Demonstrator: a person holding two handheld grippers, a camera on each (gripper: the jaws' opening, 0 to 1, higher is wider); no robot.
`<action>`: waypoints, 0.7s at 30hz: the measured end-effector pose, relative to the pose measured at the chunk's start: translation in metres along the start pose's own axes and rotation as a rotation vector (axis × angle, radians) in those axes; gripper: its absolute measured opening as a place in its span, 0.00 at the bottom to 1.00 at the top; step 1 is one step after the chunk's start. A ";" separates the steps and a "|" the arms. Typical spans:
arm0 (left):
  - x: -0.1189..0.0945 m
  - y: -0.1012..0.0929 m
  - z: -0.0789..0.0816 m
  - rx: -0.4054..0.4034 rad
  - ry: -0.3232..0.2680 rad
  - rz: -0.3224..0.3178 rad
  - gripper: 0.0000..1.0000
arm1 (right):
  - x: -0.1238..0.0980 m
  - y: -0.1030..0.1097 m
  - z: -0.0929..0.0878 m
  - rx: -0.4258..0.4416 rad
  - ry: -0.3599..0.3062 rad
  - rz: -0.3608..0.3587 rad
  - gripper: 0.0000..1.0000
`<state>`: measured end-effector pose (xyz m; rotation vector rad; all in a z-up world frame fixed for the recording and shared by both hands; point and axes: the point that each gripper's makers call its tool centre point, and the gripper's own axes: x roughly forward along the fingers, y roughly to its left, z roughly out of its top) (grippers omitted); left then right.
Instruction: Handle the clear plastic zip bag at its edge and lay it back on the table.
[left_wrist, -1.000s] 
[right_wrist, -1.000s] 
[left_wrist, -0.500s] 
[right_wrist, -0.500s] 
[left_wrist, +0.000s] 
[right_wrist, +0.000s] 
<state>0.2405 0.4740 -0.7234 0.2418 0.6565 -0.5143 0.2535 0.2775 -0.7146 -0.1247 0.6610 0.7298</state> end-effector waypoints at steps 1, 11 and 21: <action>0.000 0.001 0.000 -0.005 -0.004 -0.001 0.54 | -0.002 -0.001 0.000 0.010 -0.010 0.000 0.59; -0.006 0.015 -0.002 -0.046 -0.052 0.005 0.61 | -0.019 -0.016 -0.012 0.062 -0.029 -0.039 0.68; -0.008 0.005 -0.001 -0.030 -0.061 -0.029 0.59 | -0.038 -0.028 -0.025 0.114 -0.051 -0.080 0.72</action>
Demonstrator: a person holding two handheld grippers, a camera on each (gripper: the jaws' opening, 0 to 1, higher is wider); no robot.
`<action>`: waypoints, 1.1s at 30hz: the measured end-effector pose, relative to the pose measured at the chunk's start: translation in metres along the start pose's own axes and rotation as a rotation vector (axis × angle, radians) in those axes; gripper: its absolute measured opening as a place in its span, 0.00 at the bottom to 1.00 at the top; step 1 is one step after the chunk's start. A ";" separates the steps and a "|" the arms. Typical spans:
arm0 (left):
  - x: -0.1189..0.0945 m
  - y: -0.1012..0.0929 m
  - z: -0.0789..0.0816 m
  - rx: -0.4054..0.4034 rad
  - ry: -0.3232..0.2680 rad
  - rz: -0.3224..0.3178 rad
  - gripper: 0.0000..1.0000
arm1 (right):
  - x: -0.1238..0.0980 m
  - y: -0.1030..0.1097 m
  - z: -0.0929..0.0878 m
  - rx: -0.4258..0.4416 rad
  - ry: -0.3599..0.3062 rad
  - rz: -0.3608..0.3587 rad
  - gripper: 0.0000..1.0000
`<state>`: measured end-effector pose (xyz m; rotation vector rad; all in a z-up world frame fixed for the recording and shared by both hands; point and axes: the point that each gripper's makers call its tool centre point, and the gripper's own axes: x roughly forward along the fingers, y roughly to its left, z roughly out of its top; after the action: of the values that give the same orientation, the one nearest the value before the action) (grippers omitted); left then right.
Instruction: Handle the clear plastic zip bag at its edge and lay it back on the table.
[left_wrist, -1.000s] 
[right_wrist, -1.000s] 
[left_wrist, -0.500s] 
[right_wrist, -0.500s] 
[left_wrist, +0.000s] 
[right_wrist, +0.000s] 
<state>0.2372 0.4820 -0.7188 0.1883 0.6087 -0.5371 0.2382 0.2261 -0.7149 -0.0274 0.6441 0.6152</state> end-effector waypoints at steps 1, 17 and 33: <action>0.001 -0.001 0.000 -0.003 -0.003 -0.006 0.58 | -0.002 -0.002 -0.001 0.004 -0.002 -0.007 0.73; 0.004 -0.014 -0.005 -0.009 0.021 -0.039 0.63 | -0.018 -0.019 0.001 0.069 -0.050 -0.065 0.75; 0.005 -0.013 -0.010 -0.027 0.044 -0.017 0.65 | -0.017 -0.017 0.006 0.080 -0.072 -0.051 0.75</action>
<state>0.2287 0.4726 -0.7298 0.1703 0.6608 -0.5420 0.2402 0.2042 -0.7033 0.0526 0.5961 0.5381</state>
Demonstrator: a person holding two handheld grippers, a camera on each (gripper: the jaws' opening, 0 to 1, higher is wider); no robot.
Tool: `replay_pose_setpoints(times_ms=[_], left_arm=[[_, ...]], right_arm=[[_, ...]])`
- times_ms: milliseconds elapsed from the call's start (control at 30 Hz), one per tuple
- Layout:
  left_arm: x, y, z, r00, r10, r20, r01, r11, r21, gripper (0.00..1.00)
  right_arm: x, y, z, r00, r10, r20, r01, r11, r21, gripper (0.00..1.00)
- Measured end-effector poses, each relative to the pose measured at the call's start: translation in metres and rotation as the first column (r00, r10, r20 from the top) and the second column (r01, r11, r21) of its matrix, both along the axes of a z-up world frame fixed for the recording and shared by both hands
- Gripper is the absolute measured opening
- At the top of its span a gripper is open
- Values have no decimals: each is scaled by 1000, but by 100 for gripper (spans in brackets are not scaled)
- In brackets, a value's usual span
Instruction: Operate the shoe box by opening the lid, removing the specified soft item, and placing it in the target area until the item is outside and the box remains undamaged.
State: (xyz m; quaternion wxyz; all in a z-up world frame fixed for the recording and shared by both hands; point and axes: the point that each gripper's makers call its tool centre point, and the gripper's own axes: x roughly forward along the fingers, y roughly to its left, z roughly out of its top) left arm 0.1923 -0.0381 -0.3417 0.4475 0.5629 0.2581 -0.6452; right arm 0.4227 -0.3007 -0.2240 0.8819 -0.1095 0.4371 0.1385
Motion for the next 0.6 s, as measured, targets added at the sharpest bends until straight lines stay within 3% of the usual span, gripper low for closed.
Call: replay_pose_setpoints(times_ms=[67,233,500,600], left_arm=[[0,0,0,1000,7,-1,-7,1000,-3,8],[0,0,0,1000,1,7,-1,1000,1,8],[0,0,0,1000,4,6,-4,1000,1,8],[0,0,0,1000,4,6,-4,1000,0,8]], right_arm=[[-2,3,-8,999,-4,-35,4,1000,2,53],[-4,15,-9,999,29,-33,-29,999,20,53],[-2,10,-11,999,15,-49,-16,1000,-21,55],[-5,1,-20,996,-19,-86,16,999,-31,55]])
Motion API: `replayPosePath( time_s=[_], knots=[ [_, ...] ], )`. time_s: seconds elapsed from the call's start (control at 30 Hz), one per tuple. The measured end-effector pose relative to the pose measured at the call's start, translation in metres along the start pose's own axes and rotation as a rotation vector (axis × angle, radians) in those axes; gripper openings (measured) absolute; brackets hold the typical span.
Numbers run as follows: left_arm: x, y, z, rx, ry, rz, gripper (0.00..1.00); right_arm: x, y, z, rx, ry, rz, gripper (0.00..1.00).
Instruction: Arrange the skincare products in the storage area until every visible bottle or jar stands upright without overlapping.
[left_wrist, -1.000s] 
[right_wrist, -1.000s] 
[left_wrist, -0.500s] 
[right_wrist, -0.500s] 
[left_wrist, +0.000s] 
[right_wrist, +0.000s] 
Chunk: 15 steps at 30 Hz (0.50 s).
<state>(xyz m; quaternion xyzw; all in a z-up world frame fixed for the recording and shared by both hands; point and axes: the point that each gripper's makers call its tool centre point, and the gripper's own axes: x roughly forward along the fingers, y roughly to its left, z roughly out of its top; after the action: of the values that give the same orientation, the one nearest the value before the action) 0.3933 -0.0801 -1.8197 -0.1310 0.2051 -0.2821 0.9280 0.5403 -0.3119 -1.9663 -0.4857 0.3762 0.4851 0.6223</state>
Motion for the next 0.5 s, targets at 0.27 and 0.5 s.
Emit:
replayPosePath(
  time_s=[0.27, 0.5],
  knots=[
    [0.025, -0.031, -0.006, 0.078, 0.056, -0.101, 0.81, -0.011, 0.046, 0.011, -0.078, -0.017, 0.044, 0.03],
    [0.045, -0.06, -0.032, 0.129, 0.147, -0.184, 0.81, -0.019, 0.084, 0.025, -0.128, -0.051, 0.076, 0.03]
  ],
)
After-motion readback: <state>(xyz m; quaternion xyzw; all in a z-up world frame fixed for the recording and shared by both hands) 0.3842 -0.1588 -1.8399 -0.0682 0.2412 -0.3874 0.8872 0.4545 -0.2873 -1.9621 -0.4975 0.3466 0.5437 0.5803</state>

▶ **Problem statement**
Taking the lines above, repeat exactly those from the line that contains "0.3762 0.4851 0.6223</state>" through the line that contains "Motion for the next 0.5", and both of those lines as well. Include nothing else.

▶ **Answer space**
<state>(xyz m; quaternion xyzw; all in a z-up world frame fixed for the recording and shared by both hands; point and axes: the point that each gripper's makers call its tool centre point, and the gripper's own axes: x roughly forward along the fingers, y roughly to its left, z roughly out of its top; after the action: of the values that give the same orientation, the one nearest the value before the action) 0.3933 -0.0801 -1.8197 -0.1310 0.2051 -0.2821 0.9280 0.5403 -0.3119 -1.9663 -0.4857 0.3762 0.4851 0.6223</state>
Motion for the next 0.5 s, targets at 0.27 and 0.5 s.

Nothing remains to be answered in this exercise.